Once the pictures have been excluded, set down each remaining entry word for word.

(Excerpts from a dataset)
---
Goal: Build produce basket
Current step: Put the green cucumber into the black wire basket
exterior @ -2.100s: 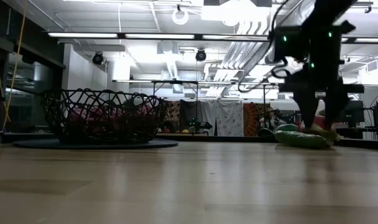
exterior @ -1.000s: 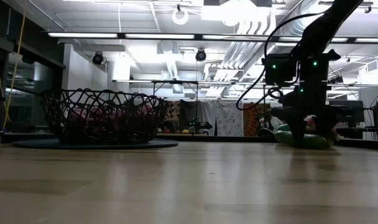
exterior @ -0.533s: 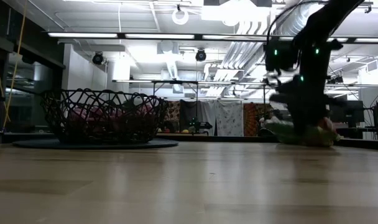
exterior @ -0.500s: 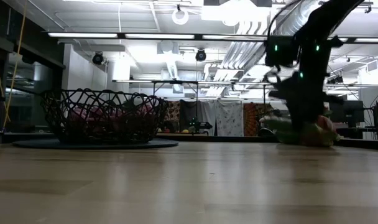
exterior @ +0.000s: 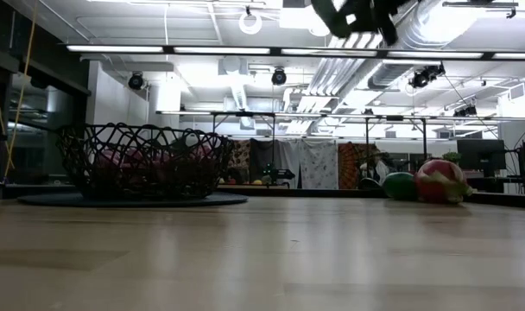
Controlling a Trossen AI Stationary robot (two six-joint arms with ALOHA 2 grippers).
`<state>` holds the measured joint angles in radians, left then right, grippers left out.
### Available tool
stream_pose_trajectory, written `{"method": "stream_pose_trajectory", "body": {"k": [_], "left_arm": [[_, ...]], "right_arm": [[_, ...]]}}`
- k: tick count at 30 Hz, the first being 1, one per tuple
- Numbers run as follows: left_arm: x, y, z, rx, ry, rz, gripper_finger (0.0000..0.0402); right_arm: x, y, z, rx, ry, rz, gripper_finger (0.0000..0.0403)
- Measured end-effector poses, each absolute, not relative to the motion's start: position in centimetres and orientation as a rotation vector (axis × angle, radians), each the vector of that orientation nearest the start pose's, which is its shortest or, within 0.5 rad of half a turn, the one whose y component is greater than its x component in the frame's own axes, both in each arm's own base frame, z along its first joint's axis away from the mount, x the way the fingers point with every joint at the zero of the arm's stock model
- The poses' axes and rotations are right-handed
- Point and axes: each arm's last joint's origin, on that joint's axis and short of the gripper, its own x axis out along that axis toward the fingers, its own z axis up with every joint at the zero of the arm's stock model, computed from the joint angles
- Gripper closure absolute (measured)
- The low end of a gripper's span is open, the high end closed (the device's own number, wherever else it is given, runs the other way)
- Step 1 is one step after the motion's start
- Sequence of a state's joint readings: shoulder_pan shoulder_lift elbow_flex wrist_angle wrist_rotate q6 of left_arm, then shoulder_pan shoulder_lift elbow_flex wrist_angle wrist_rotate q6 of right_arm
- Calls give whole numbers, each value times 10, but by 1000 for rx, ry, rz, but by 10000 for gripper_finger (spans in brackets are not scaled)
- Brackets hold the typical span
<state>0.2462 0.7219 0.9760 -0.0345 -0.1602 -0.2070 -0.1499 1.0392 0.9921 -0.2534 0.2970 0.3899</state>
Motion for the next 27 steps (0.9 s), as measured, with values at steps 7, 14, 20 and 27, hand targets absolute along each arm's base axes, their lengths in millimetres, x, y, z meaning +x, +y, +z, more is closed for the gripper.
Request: {"method": "stream_pose_trajectory", "body": {"k": [7, 14, 20, 27], "left_arm": [[136, 38, 417, -195, -250, 360, 128], [142, 39, 415, -195, -228, 347, 128], [146, 40, 413, -192, -213, 323, 128], [157, 41, 409, -192, -174, 290, 116]], "right_arm": [[234, -31, 369, 246, 198, -419, 303], [247, -25, 368, 236, 158, -370, 303], [252, -20, 375, 263, 67, -318, 304], [252, -19, 386, 312, -40, -276, 304]]}}
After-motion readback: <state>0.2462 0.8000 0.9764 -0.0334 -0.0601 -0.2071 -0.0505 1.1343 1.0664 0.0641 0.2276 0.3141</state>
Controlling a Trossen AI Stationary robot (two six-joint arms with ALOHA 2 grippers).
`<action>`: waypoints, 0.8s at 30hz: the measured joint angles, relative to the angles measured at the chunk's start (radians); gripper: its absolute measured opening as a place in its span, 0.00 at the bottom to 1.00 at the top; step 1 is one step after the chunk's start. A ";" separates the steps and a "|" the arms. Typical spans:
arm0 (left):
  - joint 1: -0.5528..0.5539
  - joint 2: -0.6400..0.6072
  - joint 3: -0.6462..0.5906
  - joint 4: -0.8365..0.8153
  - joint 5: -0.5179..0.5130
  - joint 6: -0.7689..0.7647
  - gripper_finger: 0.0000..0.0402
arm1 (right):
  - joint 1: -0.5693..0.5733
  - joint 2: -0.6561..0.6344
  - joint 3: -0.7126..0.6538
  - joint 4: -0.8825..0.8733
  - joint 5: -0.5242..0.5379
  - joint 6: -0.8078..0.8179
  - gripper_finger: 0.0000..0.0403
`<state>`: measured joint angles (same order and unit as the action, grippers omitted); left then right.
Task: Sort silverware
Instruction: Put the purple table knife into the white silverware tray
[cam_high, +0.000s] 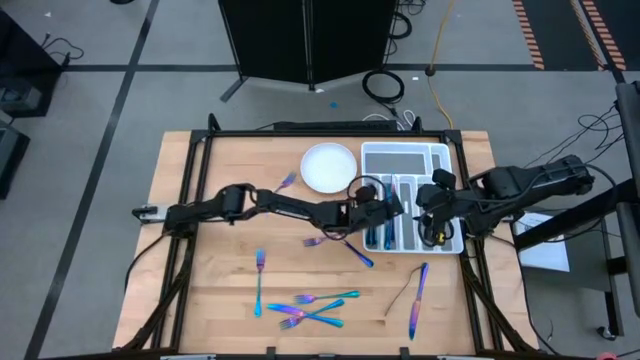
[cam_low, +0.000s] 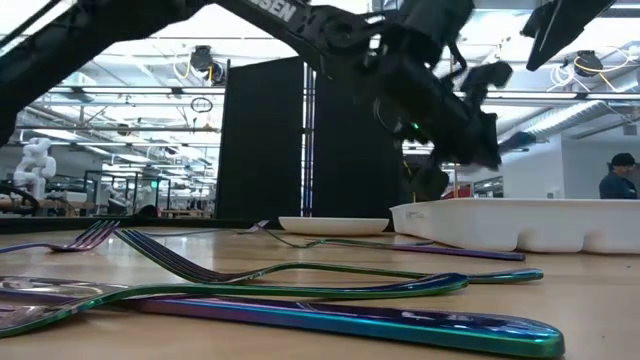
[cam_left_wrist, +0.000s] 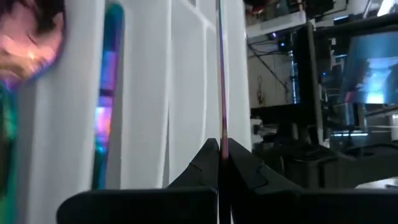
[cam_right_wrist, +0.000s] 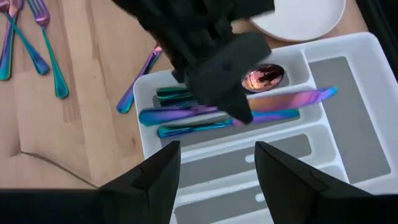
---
» **Finished exercise**
Goal: Build produce basket
Current step: Put the green cucumber into the black wire basket
exterior @ -2.100s: 
exterior @ -1.000s: 
exterior @ -0.533s: 
exterior @ -0.500s: 
exterior @ +0.000s: 
Controlling a Trossen AI Stationary robot (two six-joint arms with ALOHA 2 grippers).
`<state>` holds the measured joint angles in radians, left then right, grippers left out.
### Available tool
stream_pose_trajectory, written `{"method": "stream_pose_trajectory", "body": {"k": [_], "left_arm": [[_, ...]], "right_arm": [[_, ...]]}}`
- k: tick count at 30 Hz, the first being 1, one per tuple
- Numbers run as follows: left_arm: x, y, z, rx, ry, rz, gripper_finger (0.0000..0.0402); right_arm: x, y, z, rx, ry, rz, gripper_finger (0.0000..0.0403)
- Measured end-effector poses, each absolute, not relative to the motion's start: position in centimetres and orientation as a rotation vector (axis × angle, radians), each the vector of that orientation nearest the start pose's, which is its shortest or, within 0.5 rad of half a turn, the one whose y component is greater than its x component in the frame's own axes, both in each arm's own base frame, z along its first joint's axis away from the mount, x the way the fingers point with every joint at the zero of the arm's stock model
- The poses' axes and rotations are right-handed
- Point and axes: each arm's last joint's origin, on that joint's axis and short of the gripper, its own x axis out along that axis toward the fingers, its own z axis up with every joint at the zero of the arm's stock model, computed from the joint angles
- Gripper closure absolute (measured)
- The low end of a gripper's span is open, the high end closed (the device's own number, wherever else it is given, runs the other way)
- Step 1 is one step after the motion's start
- Sequence of a state's joint readings: shoulder_pan shoulder_lift elbow_flex wrist_angle wrist_rotate q6 of left_arm, then shoulder_pan shoulder_lift elbow_flex wrist_angle wrist_rotate q6 of right_arm
- Calls give whole numbers, each value times 10, but by 1000 for rx, ry, rz, but by 10000 for gripper_finger (spans in brackets are not scaled)
- Brackets hold the typical span
<state>0.2462 0.7219 0.9760 -0.0345 -0.1602 -0.2070 -0.1499 1.0392 0.9921 -0.2534 0.2970 0.3899</state>
Motion for the next 27 steps (0.9 s), as measured, with values at steps 7, 14, 20 and 27, hand targets absolute along each arm's base axes, their lengths in millimetres, x, y, z meaning +x, +y, +z, more is closed for the gripper.
Request: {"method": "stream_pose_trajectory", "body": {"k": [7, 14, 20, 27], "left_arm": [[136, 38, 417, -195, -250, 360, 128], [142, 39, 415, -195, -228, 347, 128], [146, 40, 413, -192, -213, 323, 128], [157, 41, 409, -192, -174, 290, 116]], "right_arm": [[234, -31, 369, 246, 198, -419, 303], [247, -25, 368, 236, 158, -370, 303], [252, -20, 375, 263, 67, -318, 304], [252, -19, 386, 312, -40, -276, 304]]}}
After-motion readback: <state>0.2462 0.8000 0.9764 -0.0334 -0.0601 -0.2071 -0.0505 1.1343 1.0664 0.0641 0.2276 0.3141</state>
Controlling a Trossen AI Stationary robot (two six-joint arms with ALOHA 2 grippers).
`<action>`: waypoints, 0.8s at 30hz: the measured joint angles, relative to the angles measured at the chunk's start (radians); gripper: its absolute measured opening as a place in its span, 0.00 at the bottom to 1.00 at the top; step 1 is one step after the chunk's start. A ";" separates the steps and a "|" the arms. Typical spans:
arm0 (left):
  - joint 1: -0.5528..0.5539
  - joint 2: -0.6400..0.6072
  - joint 3: -0.6462..0.5906
  - joint 4: -0.8365..0.8153
  - joint 5: -0.5179..0.5130
  - joint 6: -0.7689..0.7647
  - gripper_finger: 0.0000..0.0402
arm1 (right):
  - joint 1: -0.5693..0.5733
  - joint 2: -0.6561..0.6344
  - joint 3: -0.7126..0.6538
  - joint 4: -0.8825..0.8733
  - joint 5: -0.5242..0.5379
  - joint 6: -0.8078..0.8179
  - gripper_finger: 0.0000..0.0403
`<state>`: measured joint angles (same order and unit as the action, grippers omitted); left then right.
Task: Sort silverware
Instruction: Put the purple table knife into the white silverware tray
[cam_high, +0.000s] 
[cam_low, +0.000s] 
[cam_left_wrist, +0.000s] 
[cam_right_wrist, +0.000s] 

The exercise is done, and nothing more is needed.